EXERCISE:
Beginning with the line where "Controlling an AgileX" appears, restate the lines word for word through the last one in the listing.

SUPPLIED MATERIAL:
....................
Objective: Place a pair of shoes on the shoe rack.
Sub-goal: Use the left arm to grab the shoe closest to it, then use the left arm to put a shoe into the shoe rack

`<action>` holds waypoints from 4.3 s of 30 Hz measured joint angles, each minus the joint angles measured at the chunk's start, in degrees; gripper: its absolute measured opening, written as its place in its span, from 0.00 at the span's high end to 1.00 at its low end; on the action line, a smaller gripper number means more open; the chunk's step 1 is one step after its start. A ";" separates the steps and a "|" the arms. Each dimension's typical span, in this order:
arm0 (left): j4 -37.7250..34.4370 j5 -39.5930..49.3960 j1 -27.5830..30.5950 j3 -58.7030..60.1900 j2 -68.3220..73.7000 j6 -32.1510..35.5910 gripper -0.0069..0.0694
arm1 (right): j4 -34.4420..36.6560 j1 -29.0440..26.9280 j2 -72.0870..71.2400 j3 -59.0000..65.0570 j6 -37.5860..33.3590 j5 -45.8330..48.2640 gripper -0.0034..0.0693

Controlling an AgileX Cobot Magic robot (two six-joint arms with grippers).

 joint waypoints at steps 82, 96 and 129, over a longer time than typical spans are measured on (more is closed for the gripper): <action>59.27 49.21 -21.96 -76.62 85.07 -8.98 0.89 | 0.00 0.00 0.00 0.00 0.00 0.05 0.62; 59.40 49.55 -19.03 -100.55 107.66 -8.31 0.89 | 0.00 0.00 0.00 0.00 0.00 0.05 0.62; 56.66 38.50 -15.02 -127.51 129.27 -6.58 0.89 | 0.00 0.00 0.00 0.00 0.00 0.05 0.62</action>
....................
ANSWER TO THE EXERCISE:
Controlling an AgileX Cobot Magic robot (two six-joint arms with grippers).

 joint waypoints at steps 82, 96 and 129, over a longer time than typical spans are measured on (more is closed for the gripper): <action>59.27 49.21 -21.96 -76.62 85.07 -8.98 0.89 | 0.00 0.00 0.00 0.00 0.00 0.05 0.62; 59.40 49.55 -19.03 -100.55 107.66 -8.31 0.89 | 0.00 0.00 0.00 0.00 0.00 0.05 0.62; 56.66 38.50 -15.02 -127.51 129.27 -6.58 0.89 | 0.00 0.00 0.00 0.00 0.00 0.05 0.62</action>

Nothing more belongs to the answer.